**YOUR GOAL**. From the entries below, transcribe exactly the lines between the line holding "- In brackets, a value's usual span" and the line holding "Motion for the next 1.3", inclusive; skip all other lines.

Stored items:
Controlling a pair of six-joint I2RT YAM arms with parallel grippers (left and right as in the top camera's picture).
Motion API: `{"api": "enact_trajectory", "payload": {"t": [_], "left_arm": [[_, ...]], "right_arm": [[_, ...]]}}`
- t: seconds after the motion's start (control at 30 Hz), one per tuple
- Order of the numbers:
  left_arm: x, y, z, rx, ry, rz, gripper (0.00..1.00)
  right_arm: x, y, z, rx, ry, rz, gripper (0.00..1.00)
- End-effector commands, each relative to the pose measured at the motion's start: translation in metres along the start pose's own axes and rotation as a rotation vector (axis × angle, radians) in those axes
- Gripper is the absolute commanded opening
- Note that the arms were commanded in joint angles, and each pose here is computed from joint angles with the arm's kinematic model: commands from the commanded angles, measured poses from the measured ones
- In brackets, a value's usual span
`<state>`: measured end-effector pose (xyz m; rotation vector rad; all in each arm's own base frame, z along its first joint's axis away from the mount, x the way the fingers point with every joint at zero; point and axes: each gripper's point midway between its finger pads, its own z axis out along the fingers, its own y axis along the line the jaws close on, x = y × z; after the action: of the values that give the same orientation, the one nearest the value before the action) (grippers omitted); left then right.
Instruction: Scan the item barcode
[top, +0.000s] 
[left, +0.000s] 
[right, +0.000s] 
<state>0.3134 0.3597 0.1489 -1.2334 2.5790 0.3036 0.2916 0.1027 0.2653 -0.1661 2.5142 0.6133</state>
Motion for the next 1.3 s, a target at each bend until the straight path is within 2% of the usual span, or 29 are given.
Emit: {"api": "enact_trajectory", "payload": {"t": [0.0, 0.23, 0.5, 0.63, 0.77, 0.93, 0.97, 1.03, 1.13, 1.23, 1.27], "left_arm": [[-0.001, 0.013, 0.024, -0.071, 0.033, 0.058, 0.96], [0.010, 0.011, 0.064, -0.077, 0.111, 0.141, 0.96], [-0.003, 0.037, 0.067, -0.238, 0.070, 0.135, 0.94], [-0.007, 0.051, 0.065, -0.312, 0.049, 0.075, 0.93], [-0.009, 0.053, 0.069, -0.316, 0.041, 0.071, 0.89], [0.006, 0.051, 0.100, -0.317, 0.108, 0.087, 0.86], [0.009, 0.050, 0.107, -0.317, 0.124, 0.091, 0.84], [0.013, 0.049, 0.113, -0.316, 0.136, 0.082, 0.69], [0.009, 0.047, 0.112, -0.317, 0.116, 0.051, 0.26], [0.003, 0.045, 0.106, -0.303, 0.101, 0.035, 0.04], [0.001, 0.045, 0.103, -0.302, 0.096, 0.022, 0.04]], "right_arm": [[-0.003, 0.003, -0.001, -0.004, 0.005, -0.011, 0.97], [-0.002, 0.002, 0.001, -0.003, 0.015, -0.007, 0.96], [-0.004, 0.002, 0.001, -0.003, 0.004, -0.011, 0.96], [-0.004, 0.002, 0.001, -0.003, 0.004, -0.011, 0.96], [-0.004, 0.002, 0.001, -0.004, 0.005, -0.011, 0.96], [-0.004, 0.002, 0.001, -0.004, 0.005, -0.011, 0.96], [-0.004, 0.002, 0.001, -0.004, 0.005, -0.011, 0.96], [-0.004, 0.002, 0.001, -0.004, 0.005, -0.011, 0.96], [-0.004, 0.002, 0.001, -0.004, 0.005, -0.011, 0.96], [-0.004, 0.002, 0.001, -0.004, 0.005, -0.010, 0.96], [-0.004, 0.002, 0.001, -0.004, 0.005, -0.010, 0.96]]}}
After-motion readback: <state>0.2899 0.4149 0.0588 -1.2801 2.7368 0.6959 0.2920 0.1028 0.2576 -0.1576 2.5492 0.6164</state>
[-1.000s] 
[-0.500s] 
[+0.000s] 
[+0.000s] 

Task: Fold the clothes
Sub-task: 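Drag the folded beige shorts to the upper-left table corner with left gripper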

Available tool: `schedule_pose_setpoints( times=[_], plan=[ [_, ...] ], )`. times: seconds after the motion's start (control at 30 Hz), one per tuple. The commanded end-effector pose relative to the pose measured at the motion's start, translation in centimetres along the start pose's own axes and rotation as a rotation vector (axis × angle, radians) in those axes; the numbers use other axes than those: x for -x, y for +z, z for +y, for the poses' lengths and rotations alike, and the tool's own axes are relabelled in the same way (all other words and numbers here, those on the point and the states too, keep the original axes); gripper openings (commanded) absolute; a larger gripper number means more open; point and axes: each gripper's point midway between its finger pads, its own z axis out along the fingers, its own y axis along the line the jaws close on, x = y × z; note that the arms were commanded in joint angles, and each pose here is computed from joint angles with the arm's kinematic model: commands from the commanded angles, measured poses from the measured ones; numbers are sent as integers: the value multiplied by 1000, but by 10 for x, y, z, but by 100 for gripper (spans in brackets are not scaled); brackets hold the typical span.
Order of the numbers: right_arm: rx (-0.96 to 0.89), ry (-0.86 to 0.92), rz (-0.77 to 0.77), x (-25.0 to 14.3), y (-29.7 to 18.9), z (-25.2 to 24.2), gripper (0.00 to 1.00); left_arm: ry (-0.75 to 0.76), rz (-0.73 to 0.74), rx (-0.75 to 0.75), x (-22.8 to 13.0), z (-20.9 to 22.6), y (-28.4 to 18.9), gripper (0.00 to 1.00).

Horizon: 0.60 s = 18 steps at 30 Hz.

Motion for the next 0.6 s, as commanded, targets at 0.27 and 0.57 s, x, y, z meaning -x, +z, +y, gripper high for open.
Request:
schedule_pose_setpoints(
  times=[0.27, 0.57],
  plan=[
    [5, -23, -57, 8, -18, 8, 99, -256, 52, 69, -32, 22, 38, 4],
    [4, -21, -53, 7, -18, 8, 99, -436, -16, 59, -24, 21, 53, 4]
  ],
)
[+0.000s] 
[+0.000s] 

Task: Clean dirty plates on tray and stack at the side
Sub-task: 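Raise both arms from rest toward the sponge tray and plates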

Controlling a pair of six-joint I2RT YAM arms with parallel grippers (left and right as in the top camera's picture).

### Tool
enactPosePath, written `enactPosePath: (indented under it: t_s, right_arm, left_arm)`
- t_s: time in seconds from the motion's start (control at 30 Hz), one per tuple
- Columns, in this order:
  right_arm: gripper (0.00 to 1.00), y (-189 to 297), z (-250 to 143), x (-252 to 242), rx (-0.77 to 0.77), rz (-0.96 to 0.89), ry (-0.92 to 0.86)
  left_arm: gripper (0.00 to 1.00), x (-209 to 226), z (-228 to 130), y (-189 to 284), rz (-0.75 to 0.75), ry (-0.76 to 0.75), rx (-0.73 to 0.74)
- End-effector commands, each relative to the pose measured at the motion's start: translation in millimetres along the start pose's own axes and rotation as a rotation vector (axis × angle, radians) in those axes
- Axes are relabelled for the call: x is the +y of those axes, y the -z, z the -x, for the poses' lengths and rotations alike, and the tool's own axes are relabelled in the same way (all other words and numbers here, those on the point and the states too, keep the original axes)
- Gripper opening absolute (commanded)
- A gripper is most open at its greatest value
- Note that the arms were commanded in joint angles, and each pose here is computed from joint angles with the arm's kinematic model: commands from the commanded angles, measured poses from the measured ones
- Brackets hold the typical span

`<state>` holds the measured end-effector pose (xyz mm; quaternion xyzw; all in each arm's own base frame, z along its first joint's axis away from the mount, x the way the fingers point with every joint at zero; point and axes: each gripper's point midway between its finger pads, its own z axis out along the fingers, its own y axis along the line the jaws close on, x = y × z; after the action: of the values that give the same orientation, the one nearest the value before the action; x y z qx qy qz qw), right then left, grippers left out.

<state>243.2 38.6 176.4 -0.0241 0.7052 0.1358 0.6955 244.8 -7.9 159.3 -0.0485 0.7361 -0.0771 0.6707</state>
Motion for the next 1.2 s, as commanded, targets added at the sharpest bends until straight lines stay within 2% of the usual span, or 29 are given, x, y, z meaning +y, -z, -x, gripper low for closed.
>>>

**WRITTEN SOLUTION**.
- In brackets, a value's usual span
`<state>`: measured end-effector pose (xyz m; rotation vector rad; all in each arm's own base frame, z along its first joint's axis away from the mount, x the way the fingers point with every joint at zero; point and axes: each gripper's point midway between its finger pads, its own z axis out along the fingers, its own y axis along the line the jaws close on, x = y × z; after the action: of the values that give the same orientation, the one nearest the value before the action) (grippers omitted); left then right.
Instruction: Scan the item barcode
[top, +0.000s] 
[left, +0.000s] 
[right, +0.000s] 
<state>0.3134 0.3597 0.1489 -1.2334 2.5790 0.3036 0.2916 0.1027 0.2653 -0.1661 2.5142 0.6133</state>
Motion for the next 1.3 s, a target at each bend until the straight path is within 2% of the usual span, or 29 are given.

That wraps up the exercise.